A garota caminhava com o fone de ouvido no volume mais alto, o garoto saia de cabeça baixa arrumando a gola da camisa, e caminhando em frente sem olhar ao menos um pouco para frente sentiu o esbarrão. Seu tênis branco ficara rosa, cor de morango, e seu rosto vermelho, bravo, fechado, ela levou as mãos a cabeça e já iria abrir a boca para pedir desculpas quando ele soltou o primeiro “berro” uma sequência de gritos atravessou a rua, e ela xingou baixinho esperando que ele não ouvisse, e tentando descobrir por que um garoto de tamanha presença seria tão arrogante. Então, nuvens escuras apontaram no céu, ela apressou o passo e ele entrou em seu carro.
E se deu dessa maneira, mas não entregue de coração, apenas se deixou levar pelo momento, a garota adorava show de rock, o garoto, só ouvia pagodinho, e não abria seus sentimentos para ninguém, era fechado, muitas vezes arrogante, intolerante, mas totalmente imprevisível, ela adorou o sorriso dele, isso quando ele dava um sorriso, mas será que era apenas seu jeito, ou uma mascara de disfarce, mas a menina não deixava de especular, o som alto que ele ouvia deixava claro sua paixão musical, os fones já esquecidos, caídos em seu colo tocavam o som agitado, mas a aquela altura do campeonato nenhum som mais ecoava em lugar algum.

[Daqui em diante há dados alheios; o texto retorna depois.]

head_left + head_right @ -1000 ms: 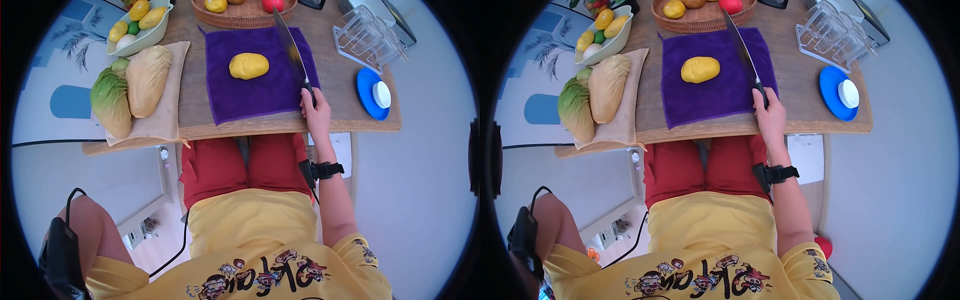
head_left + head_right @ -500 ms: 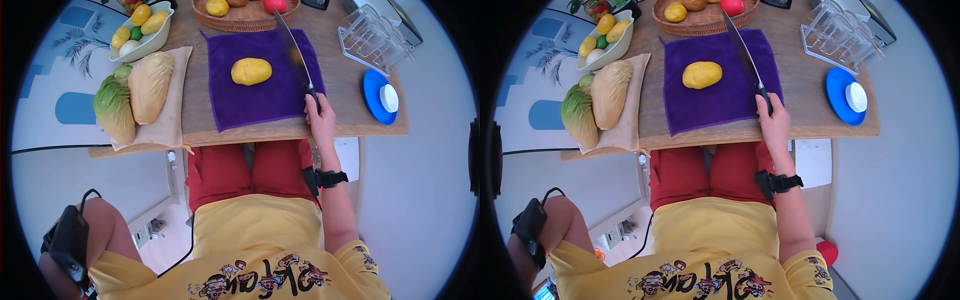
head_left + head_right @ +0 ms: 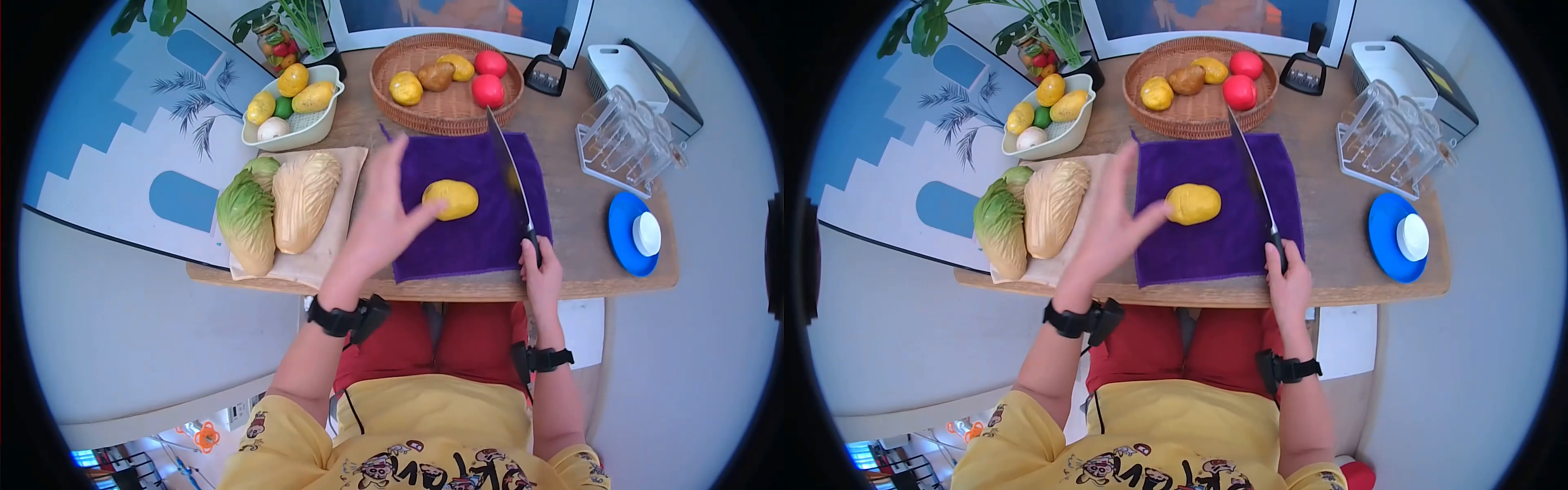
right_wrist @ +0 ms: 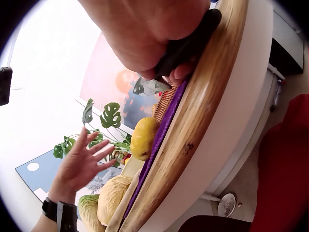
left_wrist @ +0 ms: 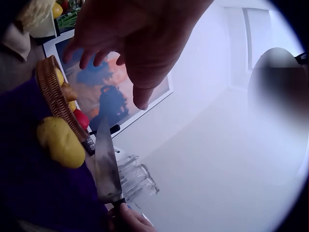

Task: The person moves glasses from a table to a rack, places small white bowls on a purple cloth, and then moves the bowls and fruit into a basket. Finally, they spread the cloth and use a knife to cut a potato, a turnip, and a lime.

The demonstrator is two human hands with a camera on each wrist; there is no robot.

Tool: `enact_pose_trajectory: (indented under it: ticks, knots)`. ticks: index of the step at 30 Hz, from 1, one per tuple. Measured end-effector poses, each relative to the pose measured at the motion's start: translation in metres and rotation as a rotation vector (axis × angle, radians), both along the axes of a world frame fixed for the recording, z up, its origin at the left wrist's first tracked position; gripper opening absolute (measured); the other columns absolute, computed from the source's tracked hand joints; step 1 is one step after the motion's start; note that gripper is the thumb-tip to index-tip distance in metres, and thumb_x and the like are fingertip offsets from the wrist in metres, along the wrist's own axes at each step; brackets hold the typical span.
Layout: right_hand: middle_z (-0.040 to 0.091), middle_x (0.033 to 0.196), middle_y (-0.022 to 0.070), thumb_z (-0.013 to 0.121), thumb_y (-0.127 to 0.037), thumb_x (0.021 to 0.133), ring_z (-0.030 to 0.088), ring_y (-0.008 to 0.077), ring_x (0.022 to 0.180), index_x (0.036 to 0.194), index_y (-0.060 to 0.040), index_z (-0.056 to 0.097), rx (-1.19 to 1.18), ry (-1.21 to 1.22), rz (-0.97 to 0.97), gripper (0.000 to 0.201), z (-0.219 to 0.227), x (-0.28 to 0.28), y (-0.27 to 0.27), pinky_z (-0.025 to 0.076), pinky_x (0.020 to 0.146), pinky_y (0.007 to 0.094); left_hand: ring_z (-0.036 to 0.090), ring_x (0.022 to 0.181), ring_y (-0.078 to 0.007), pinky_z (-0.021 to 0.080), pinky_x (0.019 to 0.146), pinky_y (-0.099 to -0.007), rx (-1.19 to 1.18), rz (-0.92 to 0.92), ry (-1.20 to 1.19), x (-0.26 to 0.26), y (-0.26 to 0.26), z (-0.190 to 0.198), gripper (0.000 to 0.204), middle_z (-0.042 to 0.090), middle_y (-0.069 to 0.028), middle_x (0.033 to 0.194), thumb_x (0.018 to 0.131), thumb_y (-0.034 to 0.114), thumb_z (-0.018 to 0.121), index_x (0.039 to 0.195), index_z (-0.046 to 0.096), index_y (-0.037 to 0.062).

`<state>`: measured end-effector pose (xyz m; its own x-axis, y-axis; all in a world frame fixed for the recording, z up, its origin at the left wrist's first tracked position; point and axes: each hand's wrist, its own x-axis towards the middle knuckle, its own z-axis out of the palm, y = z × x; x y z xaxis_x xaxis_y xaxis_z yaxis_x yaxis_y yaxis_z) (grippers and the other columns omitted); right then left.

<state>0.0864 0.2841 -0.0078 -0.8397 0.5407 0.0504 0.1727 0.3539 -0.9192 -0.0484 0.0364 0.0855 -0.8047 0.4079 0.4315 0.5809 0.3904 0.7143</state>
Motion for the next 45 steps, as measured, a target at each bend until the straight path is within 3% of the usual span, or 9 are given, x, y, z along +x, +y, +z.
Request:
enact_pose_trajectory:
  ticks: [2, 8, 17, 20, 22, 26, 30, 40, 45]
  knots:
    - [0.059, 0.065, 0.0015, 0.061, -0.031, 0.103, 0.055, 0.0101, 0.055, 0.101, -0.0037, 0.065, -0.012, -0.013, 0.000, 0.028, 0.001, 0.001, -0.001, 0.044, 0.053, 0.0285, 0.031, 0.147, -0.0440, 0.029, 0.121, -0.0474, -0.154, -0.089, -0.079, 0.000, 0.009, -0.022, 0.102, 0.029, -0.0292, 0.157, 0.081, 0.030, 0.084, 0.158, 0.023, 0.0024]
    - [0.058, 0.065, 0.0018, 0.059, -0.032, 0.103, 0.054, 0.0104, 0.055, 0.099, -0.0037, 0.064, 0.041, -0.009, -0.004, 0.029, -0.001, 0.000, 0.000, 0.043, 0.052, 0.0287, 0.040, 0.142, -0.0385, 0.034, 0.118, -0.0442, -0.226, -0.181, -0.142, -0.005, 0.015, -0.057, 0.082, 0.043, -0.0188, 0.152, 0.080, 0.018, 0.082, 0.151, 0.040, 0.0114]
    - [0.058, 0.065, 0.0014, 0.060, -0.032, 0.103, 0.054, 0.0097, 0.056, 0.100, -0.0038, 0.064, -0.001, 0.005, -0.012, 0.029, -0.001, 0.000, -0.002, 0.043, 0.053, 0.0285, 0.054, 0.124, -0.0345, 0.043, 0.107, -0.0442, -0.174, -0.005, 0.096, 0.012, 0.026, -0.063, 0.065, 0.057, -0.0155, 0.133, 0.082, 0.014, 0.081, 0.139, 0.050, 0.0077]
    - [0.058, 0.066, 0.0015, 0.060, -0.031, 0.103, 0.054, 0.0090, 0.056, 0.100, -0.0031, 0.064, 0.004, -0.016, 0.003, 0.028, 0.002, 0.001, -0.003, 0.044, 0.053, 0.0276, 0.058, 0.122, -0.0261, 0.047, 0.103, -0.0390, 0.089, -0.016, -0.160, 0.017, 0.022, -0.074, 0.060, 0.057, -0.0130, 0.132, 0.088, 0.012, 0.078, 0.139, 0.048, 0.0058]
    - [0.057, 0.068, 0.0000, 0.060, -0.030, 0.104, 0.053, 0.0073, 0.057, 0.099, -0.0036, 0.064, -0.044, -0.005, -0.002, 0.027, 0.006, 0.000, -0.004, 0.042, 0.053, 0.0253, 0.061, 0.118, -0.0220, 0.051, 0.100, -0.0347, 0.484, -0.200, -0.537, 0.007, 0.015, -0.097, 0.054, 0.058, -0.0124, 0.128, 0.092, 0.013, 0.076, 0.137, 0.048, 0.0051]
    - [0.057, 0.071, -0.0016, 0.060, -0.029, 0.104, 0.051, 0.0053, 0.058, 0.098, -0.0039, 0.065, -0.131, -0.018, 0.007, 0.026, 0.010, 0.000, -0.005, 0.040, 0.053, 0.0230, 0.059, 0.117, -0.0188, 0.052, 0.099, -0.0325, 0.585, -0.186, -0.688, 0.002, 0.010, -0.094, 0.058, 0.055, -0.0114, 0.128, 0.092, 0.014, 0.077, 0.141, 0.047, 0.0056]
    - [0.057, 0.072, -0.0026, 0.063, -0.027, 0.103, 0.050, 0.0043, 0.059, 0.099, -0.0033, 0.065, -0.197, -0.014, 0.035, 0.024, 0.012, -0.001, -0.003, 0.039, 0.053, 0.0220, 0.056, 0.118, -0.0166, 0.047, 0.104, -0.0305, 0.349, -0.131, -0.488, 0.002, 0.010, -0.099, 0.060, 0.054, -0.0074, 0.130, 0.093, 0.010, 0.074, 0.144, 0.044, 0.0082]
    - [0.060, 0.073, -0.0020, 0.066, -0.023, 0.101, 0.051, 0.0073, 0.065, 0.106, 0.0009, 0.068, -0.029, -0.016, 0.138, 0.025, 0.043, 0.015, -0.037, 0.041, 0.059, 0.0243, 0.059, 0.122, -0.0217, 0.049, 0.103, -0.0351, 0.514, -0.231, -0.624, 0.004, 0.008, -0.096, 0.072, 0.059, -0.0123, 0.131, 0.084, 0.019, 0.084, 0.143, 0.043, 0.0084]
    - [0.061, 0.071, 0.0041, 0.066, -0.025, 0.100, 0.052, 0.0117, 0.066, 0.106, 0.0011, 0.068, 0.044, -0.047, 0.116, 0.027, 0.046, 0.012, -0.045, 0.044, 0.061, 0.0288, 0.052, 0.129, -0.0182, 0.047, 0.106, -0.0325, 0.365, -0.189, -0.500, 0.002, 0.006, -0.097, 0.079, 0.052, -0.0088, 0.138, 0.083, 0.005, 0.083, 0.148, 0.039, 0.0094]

O rapaz lembrava-se da primeira vez que tinha vista aquela garota, do sorvete que ela deixara cair em seu tênis novo, do tanto de coisas que ele disse a ela e de todas as reclamações que fez enquanto atravessava a rua, e lembrava mais ainda da voz nítida dela sussurrando xingamentos e lamentações, ele não se esquecia. E o que estaria ela fazendo ali sentada, olhando tão concentrada para o jogo, seria namorada de algum dos companheiros ou irmã, ele não fazia a mínima ideia só continuava a se alongar ouvindo o seu pagodinho, e fechado sério, como sempre, talvez para quem o observasse arrogante.
Foi quando num piscar de olhos, nuvens escuras apontaram no céu, e a mente dela veio o sorvete, a mente dele, o tênis novo, memórias imediatas, do último dia de chuva, a garota que estava sozinha sentada na arquibancada se deu conta de que o seu trabalho de filosofia estava sem pasta quando o primeiro pingo caiu bem na ponta de seu nariz, o garoto voltava para o vestiário junto aos outros rapazes, sem menos se dar conta de que uma observadora estava ali para vê-lo, só pra isso.
A menina entrou em desespero, não sabia pra onde correr, os pingos já se multiplicavam e a avenida era extensa, a parte da arquibancada não tinha cobertura, o trabalho de filosofia ia literalmente por água abaixo. Um, dois, três, e diversas gotas de chuva molhavam seu pescoço, enquanto ela se curvava para proteger as folhas, com a ideia de que não adiantaria por muito tempo, mas de repente o intervalo as gotas cessaram apenas em volta dela e uma sombra enorme a cobriu. Olhando de baixo pra cima, percebeu as chuteiras meio desamarradas, os meiões abaixo das canelas, os shorts esportivos e a camisa laranja florescente que chamava a atenção durante toda aquela tarde.
O guarda chuva dele foi objeto símbolo de surpresa para ela, não esperava que o garoto arrogante do dia de sol, a protegeria da chuva. Assim, os dois aguardaram alguns segundos atrás do vestiário e nada da chuva parar, ele improvisou um banco com a caixa de cerveja para ela se sentar, e olhou concentrado para dentro de seus olhos, quase que pedindo desculpas pelos berros do dia anterior, ela deu um sorriso que dizia que não foi nada, e por iniciativa própria levantou-se sem se preocupar com os papéis e o agarrou no primeiro salto, com tanta força que o guarda chuva que ele segurava caiu para trás, e aconteceu, ali mesmo, atrás do vestiário, mas uma cena de beijo na chuva, aquele que são mostrados em filmes e novelas, aquele que designa o amor, mas naquele caso era de verdade, o verdadeiro amor, a primeira e segunda vista, ao primeiro beijo, o mais completo amor. E no chão a capa do trabalho, o de filosofia, que naquele momento se tornava cenário da filosofia do amor.